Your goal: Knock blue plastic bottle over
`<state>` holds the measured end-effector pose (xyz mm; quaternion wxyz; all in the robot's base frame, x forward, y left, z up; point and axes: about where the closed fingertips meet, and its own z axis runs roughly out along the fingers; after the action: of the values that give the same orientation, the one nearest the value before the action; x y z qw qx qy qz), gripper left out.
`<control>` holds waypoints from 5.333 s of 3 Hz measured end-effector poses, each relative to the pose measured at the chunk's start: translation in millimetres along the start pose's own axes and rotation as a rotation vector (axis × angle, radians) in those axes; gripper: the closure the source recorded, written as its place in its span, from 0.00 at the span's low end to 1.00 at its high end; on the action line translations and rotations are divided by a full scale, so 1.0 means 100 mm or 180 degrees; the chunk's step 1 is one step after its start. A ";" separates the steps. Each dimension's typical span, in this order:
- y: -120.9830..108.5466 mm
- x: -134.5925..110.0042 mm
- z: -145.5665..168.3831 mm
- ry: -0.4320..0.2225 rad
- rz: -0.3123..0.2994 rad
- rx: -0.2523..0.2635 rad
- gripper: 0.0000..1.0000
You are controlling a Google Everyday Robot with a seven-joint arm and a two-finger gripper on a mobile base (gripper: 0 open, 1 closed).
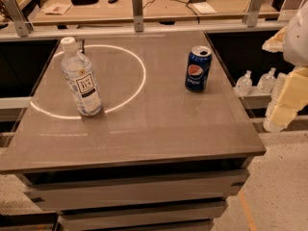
....
_What you have to do_
Skip all pictures. Then give again, exactly, each line from the line holding "- rx: -0.2523..0.2635 rad" through the last line of the listing above, both ends included.

_Answer box_
- rx: -0.2523..0.2635 rad
- gripper: 0.0000..1.0000
You are controlling a Google Everyday Robot with a seven-joint arm and a two-finger gripper on a mobile base (gripper: 0 open, 1 closed).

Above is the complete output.